## Supplied data:
"""

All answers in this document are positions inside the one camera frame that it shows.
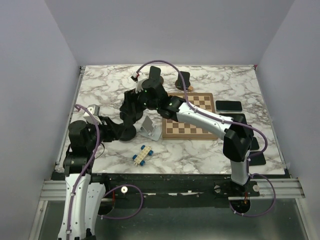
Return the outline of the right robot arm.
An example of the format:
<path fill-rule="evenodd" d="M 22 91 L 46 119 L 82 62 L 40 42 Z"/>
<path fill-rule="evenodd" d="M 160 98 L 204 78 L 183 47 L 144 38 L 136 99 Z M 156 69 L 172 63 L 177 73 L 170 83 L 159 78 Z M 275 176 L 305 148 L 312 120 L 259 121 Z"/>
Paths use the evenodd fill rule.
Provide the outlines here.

"""

## Exercise requirements:
Reproduce exactly the line that holds "91 L 46 119", then every line after it, ending with the final line of the records above.

## Problem solution:
<path fill-rule="evenodd" d="M 22 91 L 46 119 L 82 62 L 40 42 Z"/>
<path fill-rule="evenodd" d="M 160 98 L 204 78 L 183 47 L 144 38 L 136 99 Z M 156 69 L 172 63 L 177 73 L 170 83 L 159 78 Z M 275 176 L 305 148 L 312 120 L 259 121 Z"/>
Paths use the evenodd fill rule.
Provide the outlines here.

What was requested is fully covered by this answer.